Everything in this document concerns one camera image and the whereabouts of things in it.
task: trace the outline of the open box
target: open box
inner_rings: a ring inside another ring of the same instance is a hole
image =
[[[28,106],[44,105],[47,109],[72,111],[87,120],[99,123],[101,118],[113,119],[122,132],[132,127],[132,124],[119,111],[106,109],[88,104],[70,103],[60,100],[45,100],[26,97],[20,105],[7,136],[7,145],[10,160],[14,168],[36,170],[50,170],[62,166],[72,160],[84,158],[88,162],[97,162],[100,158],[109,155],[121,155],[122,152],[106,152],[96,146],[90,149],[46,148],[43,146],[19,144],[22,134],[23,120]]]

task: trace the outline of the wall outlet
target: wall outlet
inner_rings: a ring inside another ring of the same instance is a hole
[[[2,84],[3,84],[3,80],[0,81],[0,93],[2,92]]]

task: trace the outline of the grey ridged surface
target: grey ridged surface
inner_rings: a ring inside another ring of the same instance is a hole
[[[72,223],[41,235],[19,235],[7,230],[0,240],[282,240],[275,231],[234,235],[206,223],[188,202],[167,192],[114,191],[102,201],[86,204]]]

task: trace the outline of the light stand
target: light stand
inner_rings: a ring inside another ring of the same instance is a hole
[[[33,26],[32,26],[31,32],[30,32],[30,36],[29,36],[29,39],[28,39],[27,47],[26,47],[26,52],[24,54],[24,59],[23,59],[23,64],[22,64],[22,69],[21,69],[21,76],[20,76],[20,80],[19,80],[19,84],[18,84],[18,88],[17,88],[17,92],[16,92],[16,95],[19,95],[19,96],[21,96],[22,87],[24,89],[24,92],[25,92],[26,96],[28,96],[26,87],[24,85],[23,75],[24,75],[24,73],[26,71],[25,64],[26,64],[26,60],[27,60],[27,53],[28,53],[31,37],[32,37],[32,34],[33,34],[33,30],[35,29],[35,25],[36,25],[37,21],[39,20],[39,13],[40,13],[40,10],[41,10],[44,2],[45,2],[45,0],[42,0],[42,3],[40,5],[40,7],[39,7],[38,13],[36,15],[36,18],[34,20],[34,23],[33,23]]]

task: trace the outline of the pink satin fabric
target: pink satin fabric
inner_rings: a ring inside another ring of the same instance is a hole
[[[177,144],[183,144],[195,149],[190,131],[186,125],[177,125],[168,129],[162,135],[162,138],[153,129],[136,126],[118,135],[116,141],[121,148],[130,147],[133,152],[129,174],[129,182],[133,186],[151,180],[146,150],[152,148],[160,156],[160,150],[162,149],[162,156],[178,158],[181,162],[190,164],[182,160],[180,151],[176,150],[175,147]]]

Exercise instructions: Go through the listing above and write out exactly the lines starting with the one holding "target: grey ridged surface" and running through the one holding "task: trace the outline of the pink", ends included, and no others.

Solution to the problem:
target: grey ridged surface
inner_rings: a ring inside another ring of the same instance is a hole
[[[72,223],[41,235],[19,235],[7,230],[0,240],[282,240],[275,231],[234,235],[206,223],[188,202],[167,192],[114,191],[102,201],[86,204]]]

task: trace the outline of the light stand
target: light stand
inner_rings: a ring inside another ring of the same instance is a hole
[[[33,26],[32,26],[31,32],[30,32],[30,36],[29,36],[29,39],[28,39],[27,47],[26,47],[26,52],[24,54],[24,59],[23,59],[23,64],[22,64],[22,69],[21,69],[21,76],[20,76],[20,80],[19,80],[19,84],[18,84],[18,88],[17,88],[17,92],[16,92],[16,95],[19,95],[19,96],[21,96],[22,87],[24,89],[24,92],[25,92],[26,96],[28,96],[26,87],[24,85],[23,75],[24,75],[24,73],[26,71],[25,64],[26,64],[26,60],[27,60],[27,53],[28,53],[31,37],[32,37],[32,34],[33,34],[33,30],[35,29],[35,25],[36,25],[37,21],[39,20],[39,13],[40,13],[40,10],[41,10],[44,2],[45,2],[45,0],[42,0],[42,3],[40,5],[40,7],[39,7],[38,13],[36,15],[36,18],[34,20],[34,23],[33,23]]]

task: trace the outline of the pink satin fabric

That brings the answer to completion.